Trees were selected that perform well on city streets in the project climate zone. Urban tree cover can increase groundwater recharge, promote the infiltration of water in soils, and decrease stormwater runoff.
Local hiring and responsible sourcing of materials from local and reputable businesses can promote economic resiliency. Groundwork’s youth GreenTeam and its GroundCorp adult green-collar jobs trainees, many of whom were from the project neighborhoods, installed some of the trees, and will help water and maintain the young trees.
The project area is a location in which many social determinants of poor health converge. The emphasis on planting at and around neighborhood schools also means that children, who are especially vulnerable to poor air quality, will be key beneficiaries of the project’s design. Trees planted at school sites were collaboratively designed and planned with students and staff.
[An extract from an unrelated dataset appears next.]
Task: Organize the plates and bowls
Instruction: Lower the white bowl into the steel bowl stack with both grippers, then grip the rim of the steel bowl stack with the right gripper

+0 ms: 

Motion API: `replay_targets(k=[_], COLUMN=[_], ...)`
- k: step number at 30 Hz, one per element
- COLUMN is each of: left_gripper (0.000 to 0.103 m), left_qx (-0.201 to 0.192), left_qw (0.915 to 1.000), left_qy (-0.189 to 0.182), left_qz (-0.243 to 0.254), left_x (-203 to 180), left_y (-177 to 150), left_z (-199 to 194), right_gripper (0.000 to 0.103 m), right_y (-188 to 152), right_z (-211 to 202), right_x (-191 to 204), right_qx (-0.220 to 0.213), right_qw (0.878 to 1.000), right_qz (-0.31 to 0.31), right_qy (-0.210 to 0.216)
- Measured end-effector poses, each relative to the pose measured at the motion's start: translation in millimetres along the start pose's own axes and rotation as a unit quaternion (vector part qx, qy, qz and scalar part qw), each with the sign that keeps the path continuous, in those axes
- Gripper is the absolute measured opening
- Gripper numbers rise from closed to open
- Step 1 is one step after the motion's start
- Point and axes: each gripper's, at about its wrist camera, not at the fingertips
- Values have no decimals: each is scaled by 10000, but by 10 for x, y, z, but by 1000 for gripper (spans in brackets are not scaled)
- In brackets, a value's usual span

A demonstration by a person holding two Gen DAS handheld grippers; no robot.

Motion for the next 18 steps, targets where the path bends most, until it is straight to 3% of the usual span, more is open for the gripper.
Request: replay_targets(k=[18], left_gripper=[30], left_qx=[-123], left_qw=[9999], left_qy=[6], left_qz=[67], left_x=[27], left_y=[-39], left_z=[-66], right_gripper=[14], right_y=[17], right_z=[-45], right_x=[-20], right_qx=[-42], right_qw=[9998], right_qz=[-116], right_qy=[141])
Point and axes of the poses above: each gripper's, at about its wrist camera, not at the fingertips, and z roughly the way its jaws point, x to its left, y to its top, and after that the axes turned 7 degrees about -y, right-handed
Particularly in the summertime, the project area is frequently hotter and has worse air quality than areas of the city with more trees and more distance from highways and industrial corridors. Trees will filter air by absorbing harmful air pollutants and providing a natural buffer. Trees will also provide shade and cooling benefits.
Trees lower cooling costs by reducing regional air temperatures and providing shade. They also act as a buffer against cold winds that strip away heat, thereby providing savings on the fuel needed to heat buildings. The project area is directly adjacent to the Port of Providence and consequently can get extremely windy, so trees will provide an important buffer.
Trees and forests in and around cities contribute to climate-change mitigation directly by sequestering carbon and reducing greenhouse gas emissions. These project trees will store a projected 154.5 tons of CO2 if maintained for 25 years. Trees planted will also improve air quality, promote stormwater capture, and reduce heating and cooling costs.
Project partners planted 50 tree species, with care taken to select trees that will perform well in the project climate zone. Soil volume and quality was maximized for tree survival. Trees will be on a two-year watering schedule — performed either by a contractor hired by the City of Providence, or through a community watering project coordinated by the Providence Neighborhood Planting Program.
Project partners researched past and current sociocultural inequities and injustices. National, state, and local data supports the project area as a priority for expanding tree canopy. Project partners respectfully engaged residents and acknowledged past injustices. At an individual tree placement level, residents and stakeholders were given the opportunity to give input into the specific placement at each site.
The planning and implementation for this project was executed collaboratively by PNPP, the Providence Forestry Division, Groundwork RI, students and staff at the participating schools, the Providence Housing Authority, members of the Providence (PVD) Tree Plan Steering Committee, and community members and residents.